Nicht nur Google Street View gewährt digitale Einblicke in spannende und unerreichbare Orte. Ein Berliner Start-up kann das auch.

Die Panoramafunktion gehört bei Smartphones und Fotokameras inzwischen zum Pflichtprogramm. Manche Smartphones und Apps können sogar Rundumpanoramen erstellen.

Das Aufnehmen solcher 360°-Bilder oder gar Panoramasphären ist mit einer gewöhnlichen Kamera allerdings aufwendig und zeitintensiv.

Einfacher soll es mit der Idee des Berliner Start-ups Panono gehen.
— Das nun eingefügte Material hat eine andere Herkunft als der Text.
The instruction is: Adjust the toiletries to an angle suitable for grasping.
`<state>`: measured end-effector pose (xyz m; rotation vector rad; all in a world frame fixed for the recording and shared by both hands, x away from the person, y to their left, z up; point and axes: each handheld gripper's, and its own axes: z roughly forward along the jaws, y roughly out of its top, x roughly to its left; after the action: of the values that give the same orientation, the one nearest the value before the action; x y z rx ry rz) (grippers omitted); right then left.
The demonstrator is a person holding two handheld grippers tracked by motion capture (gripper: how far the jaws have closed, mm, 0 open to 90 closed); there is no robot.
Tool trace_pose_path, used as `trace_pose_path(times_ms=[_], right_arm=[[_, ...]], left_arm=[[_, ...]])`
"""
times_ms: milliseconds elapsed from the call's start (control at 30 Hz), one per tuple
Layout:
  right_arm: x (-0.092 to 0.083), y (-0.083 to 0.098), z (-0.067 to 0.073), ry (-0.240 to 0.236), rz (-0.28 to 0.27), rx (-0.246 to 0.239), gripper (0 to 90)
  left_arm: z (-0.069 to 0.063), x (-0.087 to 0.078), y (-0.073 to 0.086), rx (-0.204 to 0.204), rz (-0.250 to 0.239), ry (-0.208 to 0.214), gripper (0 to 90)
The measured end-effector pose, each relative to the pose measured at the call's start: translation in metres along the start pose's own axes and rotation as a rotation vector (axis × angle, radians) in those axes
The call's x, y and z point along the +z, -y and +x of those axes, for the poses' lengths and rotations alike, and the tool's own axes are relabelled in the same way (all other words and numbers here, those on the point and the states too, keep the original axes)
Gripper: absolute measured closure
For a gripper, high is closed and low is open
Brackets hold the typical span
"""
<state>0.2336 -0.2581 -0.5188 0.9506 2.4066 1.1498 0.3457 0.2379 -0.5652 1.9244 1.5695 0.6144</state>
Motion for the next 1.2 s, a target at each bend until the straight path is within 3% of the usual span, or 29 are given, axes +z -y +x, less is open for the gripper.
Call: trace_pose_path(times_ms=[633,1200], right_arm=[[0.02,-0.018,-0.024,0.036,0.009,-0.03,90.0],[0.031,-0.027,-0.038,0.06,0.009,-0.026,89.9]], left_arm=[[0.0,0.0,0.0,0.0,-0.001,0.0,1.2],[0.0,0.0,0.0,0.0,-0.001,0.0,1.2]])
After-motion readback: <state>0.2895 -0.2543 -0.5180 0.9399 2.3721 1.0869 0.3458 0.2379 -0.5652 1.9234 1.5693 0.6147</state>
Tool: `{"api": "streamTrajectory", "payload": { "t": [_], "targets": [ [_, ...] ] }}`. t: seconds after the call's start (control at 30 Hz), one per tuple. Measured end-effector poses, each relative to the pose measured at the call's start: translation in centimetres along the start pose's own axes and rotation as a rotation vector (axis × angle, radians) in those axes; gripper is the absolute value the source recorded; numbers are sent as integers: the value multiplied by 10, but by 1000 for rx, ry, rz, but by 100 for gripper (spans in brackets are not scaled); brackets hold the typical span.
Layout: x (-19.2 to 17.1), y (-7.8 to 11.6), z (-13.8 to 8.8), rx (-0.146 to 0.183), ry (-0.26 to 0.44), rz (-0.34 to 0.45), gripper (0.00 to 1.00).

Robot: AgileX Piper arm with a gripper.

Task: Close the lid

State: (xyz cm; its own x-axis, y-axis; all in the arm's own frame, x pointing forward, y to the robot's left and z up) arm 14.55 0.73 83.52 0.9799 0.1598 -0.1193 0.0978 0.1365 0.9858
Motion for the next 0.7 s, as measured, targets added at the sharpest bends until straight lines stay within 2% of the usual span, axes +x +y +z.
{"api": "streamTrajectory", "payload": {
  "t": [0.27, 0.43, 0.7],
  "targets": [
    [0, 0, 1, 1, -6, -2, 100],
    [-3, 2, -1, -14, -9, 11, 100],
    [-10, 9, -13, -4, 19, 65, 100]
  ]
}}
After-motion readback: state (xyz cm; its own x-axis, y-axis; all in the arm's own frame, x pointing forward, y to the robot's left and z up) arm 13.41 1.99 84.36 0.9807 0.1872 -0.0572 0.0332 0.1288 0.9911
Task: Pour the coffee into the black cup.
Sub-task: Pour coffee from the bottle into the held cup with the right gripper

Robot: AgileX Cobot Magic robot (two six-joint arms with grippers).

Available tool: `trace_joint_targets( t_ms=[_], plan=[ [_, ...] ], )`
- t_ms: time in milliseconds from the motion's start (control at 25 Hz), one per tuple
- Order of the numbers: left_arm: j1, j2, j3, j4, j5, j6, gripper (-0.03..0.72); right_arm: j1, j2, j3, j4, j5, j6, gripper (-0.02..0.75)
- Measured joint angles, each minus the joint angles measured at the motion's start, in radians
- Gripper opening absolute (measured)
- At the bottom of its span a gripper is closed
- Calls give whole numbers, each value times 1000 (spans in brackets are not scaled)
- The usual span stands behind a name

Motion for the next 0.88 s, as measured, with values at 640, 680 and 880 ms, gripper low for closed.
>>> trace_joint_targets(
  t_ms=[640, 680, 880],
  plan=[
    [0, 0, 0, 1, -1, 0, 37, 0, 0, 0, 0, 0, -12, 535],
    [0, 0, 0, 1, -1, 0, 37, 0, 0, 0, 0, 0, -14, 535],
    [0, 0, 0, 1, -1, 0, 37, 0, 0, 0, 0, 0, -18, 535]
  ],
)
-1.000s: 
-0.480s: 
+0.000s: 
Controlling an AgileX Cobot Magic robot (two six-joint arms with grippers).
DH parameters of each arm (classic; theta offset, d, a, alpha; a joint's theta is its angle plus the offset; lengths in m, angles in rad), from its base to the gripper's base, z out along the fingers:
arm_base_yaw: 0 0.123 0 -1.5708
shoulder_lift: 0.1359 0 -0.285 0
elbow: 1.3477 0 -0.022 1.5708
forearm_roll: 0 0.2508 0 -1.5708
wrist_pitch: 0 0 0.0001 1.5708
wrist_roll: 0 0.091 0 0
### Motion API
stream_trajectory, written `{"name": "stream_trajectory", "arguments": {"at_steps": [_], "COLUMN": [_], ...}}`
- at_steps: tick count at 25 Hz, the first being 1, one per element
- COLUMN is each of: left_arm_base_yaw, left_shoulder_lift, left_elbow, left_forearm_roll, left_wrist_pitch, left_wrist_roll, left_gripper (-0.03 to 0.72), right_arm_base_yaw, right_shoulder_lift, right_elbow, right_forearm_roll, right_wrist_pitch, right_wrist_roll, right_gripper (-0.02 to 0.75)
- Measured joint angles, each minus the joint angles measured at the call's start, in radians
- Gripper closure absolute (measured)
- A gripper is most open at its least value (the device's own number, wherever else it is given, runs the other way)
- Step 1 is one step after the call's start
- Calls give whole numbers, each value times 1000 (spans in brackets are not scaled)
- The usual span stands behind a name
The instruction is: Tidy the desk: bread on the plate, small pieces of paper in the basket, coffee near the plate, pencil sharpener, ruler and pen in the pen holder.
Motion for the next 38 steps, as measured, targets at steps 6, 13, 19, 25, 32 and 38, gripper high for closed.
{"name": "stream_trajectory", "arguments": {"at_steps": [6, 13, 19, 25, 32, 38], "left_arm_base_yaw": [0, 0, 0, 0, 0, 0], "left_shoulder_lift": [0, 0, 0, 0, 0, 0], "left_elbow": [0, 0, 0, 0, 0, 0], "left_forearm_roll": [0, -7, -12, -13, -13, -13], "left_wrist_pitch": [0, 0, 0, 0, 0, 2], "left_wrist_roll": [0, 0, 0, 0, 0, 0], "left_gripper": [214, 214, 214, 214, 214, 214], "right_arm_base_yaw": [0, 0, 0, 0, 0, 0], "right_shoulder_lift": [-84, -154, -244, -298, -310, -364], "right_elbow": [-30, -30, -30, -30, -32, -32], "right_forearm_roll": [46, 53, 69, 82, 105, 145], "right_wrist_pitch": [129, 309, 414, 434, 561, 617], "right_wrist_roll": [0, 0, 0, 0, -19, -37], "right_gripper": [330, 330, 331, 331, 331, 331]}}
Statt mit einer Kamera viele Bilder zu schiessen und diese dann zusammenzufügen, haben sie eine Kugel mit 36 Kameras erfunden. Wirft man die Kugel in die Luft, schiesst sie ein 72-Megapixel-Rundumpanorama.

Virtuell auf die Schanze

Wie diese Panoramen aussehen, hat das Start-up am vergangenen Wochenende am Skispringen in Engelberg (Rückschlag für Ammann) vorgeführt.

Kosten wird die Kamera 500 Dollar – vorausgesetzt, Panono bekommt das nötige Geld zusammen. Auf Indiegogosammelt das Start-up derzeit das für die Produktion nötige Kapital. Rund 600'000 Dollar sind bereits zusammen. Bis zum gesetzten Ziel von 900'000 Dollar, das bis am 4. Januar erreicht werden soll, fehlt aber noch einiges. Sollte das Projekt dennoch zustande kommen, sollen die ersten Kugelkameras im September 2014 ausgeliefert werden.